=== Source records ===
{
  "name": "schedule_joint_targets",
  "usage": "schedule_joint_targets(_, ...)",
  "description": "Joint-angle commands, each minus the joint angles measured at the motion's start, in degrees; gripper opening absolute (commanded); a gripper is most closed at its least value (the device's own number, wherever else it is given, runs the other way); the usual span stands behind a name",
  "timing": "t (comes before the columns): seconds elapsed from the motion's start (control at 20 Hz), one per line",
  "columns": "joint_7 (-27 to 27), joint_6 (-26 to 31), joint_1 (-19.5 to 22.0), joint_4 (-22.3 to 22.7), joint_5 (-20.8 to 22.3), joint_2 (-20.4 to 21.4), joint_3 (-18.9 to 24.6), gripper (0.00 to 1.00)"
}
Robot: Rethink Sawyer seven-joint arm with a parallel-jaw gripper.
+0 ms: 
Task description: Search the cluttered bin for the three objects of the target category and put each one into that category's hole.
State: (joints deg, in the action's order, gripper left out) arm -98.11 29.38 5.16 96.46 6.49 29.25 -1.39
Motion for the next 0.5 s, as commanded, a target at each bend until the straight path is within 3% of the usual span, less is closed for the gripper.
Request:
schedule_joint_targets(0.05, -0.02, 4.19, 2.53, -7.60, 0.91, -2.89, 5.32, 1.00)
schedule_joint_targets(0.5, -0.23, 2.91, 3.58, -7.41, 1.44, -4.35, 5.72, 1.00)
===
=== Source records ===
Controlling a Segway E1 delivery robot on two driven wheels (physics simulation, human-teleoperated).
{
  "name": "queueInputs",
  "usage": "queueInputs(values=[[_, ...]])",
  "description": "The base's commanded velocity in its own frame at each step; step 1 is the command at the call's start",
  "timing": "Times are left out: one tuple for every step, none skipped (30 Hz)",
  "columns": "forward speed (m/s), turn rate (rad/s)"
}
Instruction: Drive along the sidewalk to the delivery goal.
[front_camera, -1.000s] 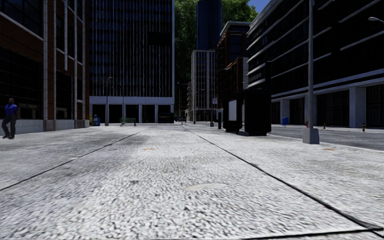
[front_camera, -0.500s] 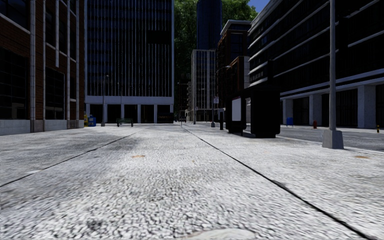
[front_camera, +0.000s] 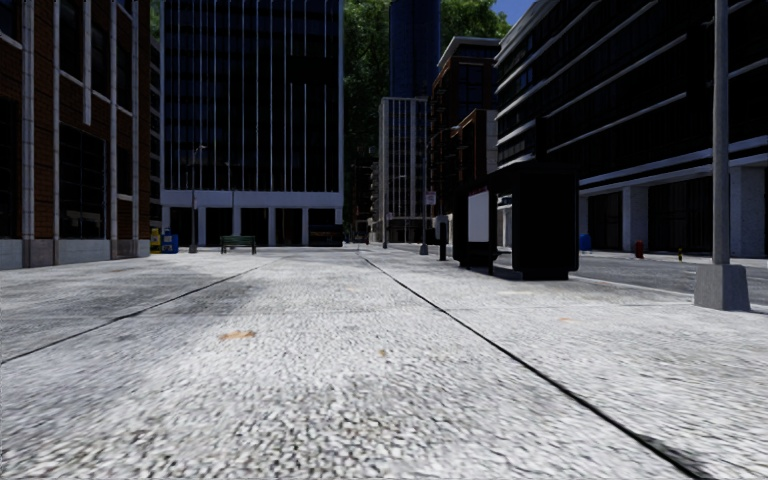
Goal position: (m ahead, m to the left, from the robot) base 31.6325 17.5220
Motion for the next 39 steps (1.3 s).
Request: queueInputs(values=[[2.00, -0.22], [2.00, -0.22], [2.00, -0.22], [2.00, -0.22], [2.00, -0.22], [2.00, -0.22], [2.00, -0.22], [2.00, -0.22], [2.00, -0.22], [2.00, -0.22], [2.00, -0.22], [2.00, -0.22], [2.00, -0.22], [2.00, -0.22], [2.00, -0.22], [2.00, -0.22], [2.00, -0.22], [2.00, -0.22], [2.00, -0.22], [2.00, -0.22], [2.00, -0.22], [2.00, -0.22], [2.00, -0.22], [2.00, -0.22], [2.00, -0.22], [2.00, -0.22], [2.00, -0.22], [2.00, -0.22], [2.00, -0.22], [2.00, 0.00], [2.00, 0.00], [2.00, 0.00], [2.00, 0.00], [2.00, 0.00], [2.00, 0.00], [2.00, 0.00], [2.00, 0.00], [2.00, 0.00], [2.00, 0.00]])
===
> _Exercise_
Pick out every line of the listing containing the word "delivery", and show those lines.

> _Result of this exercise_
Controlling a Segway E1 delivery robot on two driven wheels (physics simulation, human-teleoperated).
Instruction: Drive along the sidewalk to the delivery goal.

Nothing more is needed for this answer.